ところどころ皮をそいでから乱切りすれば、
ごつごつしているのだけれど、どこか愛嬌のある顔つき。
斜めに切ってから細く刻めば、
見るからにしゃきしゃき。
口の中で水気が飛び散るさまが思い起こされて、
すぐにでもしゃきしゃきと音を立てて食べたくなります。
切り方が違うだけなのに、
受ける印象も、食感も、
それから、味の感じ方も少しだけ違うように思えるから不思議です。
さて、夏の代表野菜のひとつ、オクラ。
一番多いのは小口切り。
とんとんと切っていくと次々に星のような形が現れて、
あたかもグリーンの星たちがきらきらしているかのよう。
大好きな光景です。
ごま和えにするときには、ざくざくと乱切りに。
そうすると、しゃきっとした食感と、ずるっとした食感とが、
ちょうどいいバランスで現れてくれるような気がします。
そして、炒め物をするときには縦半分にカット。
しゃきしゃき感が前面に出てきます。
すぐにできて、たまに無性に食べたくなる。
今日は、そんなオクラのバター炒めのレシピのご紹介します。
まずはオクラの下処理から。
板ずりをして産毛を取り除いたら、
へたの先を切り落とし、ぐるりと黒いところを削いでおきます。
そして真半分に切ります。
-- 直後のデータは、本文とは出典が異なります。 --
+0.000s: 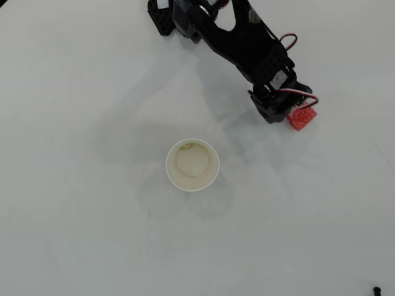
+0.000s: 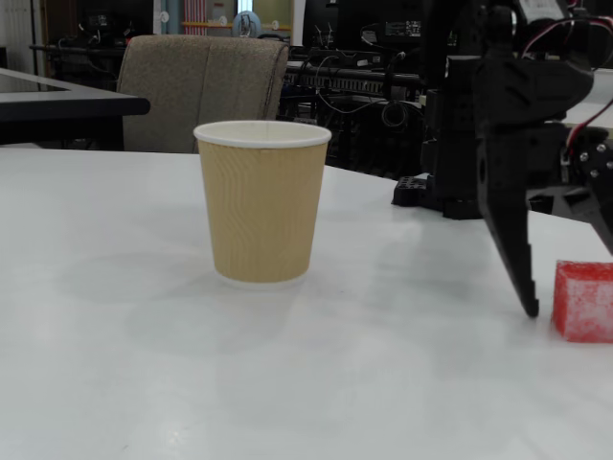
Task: Grasp a red cube and put it in the cup.
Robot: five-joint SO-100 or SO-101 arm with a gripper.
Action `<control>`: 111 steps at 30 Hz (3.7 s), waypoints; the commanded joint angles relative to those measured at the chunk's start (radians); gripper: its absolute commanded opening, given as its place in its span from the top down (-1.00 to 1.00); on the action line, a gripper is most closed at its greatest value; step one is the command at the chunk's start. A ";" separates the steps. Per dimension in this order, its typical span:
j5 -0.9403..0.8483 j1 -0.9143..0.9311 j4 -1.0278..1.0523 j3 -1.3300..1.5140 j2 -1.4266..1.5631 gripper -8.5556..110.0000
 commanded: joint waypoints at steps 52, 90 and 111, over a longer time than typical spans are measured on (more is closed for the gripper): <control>0.044 0.114 0.115 -0.034 0.190 0.75; 0.046 0.176 0.100 0.055 0.598 0.75; 0.046 0.239 -0.101 0.000 0.638 0.76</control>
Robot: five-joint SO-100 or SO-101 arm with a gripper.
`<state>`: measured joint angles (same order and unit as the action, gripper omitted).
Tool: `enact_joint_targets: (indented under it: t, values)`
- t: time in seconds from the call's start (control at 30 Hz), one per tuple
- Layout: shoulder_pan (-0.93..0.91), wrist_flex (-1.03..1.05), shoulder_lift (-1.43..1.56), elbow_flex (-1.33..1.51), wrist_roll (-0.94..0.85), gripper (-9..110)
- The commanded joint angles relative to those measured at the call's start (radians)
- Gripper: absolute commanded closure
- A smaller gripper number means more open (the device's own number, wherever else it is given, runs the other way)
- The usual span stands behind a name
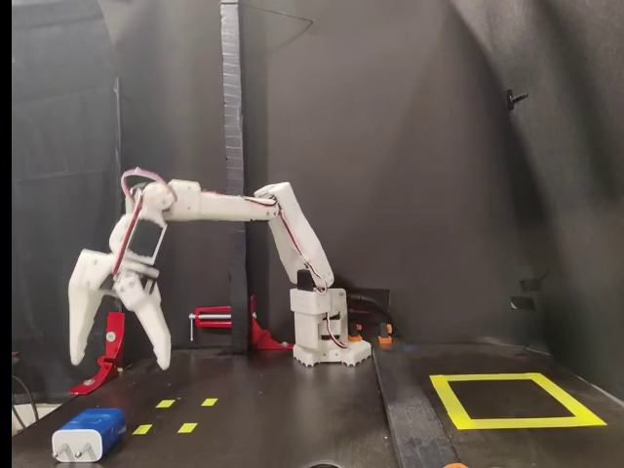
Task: Grasp the block and place it in the designated area.
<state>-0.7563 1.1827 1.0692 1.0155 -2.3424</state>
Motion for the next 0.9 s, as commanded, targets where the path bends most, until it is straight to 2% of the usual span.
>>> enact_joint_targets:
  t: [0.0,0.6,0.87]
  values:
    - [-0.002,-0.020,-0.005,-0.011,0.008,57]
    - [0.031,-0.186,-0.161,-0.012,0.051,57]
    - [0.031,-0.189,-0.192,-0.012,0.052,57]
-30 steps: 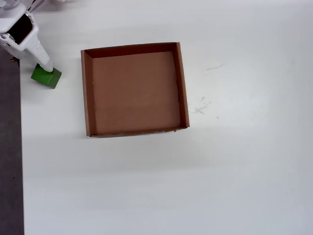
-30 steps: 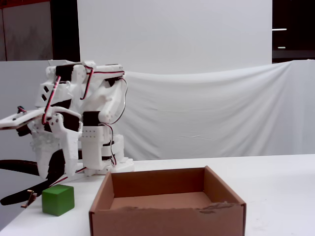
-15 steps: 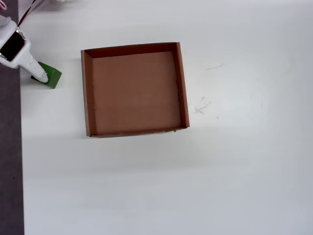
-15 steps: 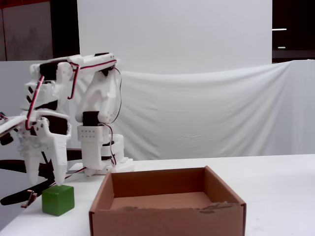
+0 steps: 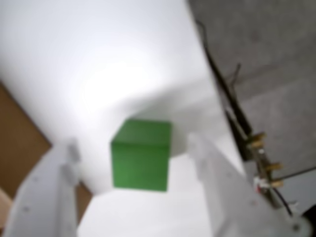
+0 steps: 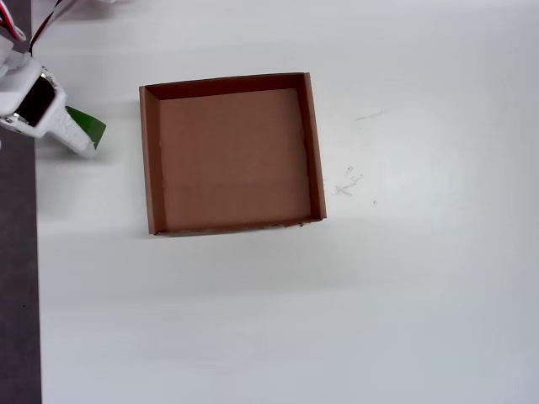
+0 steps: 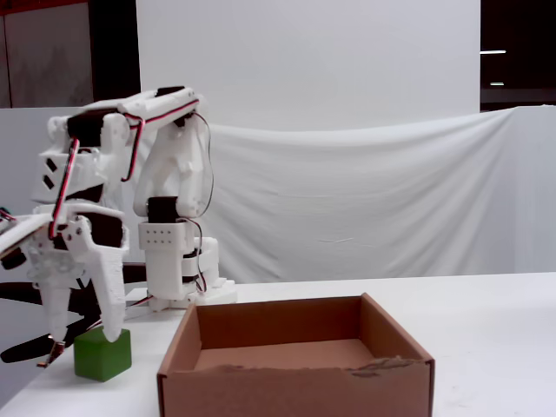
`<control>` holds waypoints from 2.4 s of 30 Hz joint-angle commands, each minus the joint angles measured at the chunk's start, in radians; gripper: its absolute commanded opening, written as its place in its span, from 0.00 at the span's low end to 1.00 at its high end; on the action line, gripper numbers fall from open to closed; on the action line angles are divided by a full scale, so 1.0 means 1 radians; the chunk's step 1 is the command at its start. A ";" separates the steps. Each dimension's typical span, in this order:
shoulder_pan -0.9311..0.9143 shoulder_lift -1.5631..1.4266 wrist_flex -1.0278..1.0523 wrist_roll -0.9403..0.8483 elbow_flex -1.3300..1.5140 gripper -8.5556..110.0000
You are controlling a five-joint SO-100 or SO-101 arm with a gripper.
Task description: Grasp a green cube and put it in a box.
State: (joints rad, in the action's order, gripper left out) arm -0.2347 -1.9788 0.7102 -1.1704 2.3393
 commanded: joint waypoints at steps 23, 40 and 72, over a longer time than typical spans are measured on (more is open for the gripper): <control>0.031 0.034 -0.055 -0.002 0.040 0.32; 0.031 0.008 -0.135 0.038 0.095 0.29; 0.064 -0.009 -0.152 0.055 0.118 0.20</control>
State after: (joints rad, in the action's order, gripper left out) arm -0.1795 -1.9436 0.5676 -1.1183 2.4651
縦半分に、潔く。
サラダ油を入れたフライパンでオクラを炒め、
火が通ったところでバターを投入。
バターを溶けるのを待ち、
ほんの少しの醤油と、千切りにした大葉を手早く加えます。
そして火を止めれば出来上がり。

炒めたオクラは、しゃきしゃき、柔らか。
|
バターと醤油の相性の良さは言わずもがな。
オクラがそのコクをぐっと吸い込んで、
しゃきっとした食感とともに、そのうまみを放出してくれます。
そして、和製ハーブともいえる大葉ですが、
意外とバターとの相性もよいようで。
ほんのりとした清涼感と香りのアクセントを添えてくれています。
旬を迎えたオクラは、
しゃきしゃきしているけれど、しんなり柔らかく、
その独特の歯ざわりに夏の到来を感じます。
暑い、暑い、夏。
じっとしていても体力を消耗するけれど、
こうして夏の野菜を食べていると、ちゃんと乗り切れそうな気がします。
●オクラのバター炒め
【材料】
オクラ、大葉、サラダ油、バター、醤油
【作り方】
1)板ずりして産毛を落としたオクラは、ヘタの先を切り落とし、黒い部分をぐるりとそいでおきます。大葉は千切りにします。
2)フライパンにサラダ油を入れて熱し、オクラを炒めます。
3)ほぼ火が通ったところでバターを加え、溶かしながら味をなじませます。
4) バターが溶けたら、醤油と大葉の千切りを加えて火を止めます。